To continue our introduction of C++ templates, we'll be saying a few
things about class templates in this issue.  Templates are a part of
the language still undergoing major changes, and it's tricky to figure
out just what to say.  But we'll cover some basics that are well
accepted and in current usage.

A skeleton for a class template, and definitions of a member function
and a static data item, looks like this:

        template <class T> class A {
                void f();
                static T x;
        };

        template <class T> void A<T>::f()
        {
                // stuff
        }

        template <class T> T A<T>::x = 0;

T is a placeholder for a template type argument, and is bound to that
argument when the template is instantiated.  For example, if I say:

        A<double> a;

then the type value of T is "double".  The binding of template
arguments and the generation of an actual class from a template is a
process known as "instantiation".  You can view a template as a
skeleton or macro or framework.  When specific types, such as double,
are added to this skeleton, the result is an actual C++ class.
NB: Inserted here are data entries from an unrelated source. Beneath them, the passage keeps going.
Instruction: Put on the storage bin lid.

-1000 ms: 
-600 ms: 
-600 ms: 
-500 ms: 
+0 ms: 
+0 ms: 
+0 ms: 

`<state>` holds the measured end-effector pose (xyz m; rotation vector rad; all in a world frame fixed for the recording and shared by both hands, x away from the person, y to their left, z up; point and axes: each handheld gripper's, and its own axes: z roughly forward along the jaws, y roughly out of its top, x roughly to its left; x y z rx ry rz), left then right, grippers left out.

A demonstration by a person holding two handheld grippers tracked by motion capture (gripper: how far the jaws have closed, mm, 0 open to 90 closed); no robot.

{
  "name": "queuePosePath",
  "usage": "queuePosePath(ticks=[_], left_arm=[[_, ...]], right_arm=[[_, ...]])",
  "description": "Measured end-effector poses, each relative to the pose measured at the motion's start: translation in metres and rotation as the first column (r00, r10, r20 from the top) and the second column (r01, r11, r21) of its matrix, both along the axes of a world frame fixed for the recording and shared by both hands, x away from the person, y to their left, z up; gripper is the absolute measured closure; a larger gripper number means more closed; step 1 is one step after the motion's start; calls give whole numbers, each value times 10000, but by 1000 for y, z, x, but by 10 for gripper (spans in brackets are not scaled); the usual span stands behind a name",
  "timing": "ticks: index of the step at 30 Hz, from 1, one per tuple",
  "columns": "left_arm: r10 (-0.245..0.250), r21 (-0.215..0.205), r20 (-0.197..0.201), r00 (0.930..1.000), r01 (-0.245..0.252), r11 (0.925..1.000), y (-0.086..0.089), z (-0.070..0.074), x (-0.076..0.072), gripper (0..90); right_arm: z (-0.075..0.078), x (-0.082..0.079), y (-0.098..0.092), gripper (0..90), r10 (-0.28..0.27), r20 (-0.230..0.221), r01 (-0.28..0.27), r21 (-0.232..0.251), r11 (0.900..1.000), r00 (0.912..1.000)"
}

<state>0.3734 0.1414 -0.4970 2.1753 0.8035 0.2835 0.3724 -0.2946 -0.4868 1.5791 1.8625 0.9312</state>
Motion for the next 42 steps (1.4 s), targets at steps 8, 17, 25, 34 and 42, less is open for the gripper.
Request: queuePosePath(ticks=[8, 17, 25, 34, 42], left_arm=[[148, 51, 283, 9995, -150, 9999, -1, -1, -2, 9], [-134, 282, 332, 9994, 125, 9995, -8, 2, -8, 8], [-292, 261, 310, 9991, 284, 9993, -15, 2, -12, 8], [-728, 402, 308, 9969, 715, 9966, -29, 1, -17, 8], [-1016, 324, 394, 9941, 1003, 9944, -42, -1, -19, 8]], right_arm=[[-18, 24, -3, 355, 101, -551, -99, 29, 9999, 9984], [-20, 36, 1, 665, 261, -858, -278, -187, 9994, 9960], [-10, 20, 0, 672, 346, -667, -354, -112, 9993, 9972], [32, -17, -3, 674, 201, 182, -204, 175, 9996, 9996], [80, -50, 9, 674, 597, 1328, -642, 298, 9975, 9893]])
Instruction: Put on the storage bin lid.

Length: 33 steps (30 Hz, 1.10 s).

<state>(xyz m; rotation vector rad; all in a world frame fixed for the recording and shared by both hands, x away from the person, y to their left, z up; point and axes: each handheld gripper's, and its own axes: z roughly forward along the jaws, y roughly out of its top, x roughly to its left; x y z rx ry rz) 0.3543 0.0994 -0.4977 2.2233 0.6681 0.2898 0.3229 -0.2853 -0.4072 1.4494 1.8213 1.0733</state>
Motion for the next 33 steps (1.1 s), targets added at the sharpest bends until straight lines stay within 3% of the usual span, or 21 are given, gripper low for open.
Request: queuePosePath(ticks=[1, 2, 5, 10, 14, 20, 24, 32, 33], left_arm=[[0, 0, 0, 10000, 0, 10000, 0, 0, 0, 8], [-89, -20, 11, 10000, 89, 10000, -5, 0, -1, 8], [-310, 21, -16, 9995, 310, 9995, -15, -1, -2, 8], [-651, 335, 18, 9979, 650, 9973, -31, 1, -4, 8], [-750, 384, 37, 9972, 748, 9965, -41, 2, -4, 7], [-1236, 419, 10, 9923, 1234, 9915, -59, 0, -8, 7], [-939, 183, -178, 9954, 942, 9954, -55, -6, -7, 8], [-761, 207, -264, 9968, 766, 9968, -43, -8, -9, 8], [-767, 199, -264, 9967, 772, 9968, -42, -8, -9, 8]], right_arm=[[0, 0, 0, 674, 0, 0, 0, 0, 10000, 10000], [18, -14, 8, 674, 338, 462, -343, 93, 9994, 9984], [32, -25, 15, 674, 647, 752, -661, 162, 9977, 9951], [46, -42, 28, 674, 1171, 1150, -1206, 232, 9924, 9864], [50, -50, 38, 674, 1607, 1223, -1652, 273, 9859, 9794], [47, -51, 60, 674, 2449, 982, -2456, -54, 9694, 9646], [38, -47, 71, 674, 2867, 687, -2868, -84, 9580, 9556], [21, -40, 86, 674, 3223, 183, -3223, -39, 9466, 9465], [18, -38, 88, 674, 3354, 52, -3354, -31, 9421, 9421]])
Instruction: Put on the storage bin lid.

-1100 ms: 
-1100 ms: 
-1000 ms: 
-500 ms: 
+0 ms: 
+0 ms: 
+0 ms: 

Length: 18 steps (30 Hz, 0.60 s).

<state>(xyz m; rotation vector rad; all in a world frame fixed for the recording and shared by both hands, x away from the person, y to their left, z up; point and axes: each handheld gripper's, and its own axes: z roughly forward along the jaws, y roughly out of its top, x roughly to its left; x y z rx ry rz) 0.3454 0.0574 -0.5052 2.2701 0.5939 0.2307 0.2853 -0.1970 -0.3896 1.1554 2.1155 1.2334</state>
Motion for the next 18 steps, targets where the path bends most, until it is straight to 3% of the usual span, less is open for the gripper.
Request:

Template arguments may also be constant expressions:

        template <int N> struct A {
                // stuff
        };

        A<-37> a;

This feature is useful in the case where you want to pass a size into
the template.  For example, a Vector template might accept a type
argument that tells what type of elements will be operated on, and a
size argument giving the vector length:

        template <class T, int N> class Vector {
                // stuff
        };

        Vector<float, 100> v;

A template argument may have a default specified (this feature is not
widely available as yet):

        template <class T = int, int N = 100> class Vector {
                // stuff
        };

        Vector<float, 50> v1;           // Vector<float, 50>
        Vector<char> v2;                // Vector<char, 100>
        Vector<> v3;                    // Vector<int, 100>

To see how some of these basic ideas fit together, let's actually
build a simple Vector template, with set() and get() functions:

        template <class T, int N = 100> class Vector {
                T vec[N];
        public:
                void set(int pos, T val);
                T get(int pos);
        };

        template <class T, int N> void Vector<T, N>::set(int pos, T val)
        {
                if (pos < 0 || pos >= N)
                        ; // give error of some kind

                vec[pos] = val;
        }

        template <class T, int N> T Vector<T, N>::get(int pos)
        {
                if (pos < 0 || pos >= N)
                        ; // give error of some kind

                return vec[pos];
        }

        // driver program

        int main()
        {
                Vector<double, 10> v;
                int i = 0;
                double d = 0.0;

                // set locations in vector

                for (i = 0; i < 10; i++)
                        v.set(i, double(i * i));

                // get location values from vector

                for (i = 0; i < 10; i++)
                        d = v.get(i);

                return 0;
        }

Actual values are stored in a private vector of type T and length N.
In a real Vector class we might overload operator[] to provide a
natural sort of interface such as an actual vector has.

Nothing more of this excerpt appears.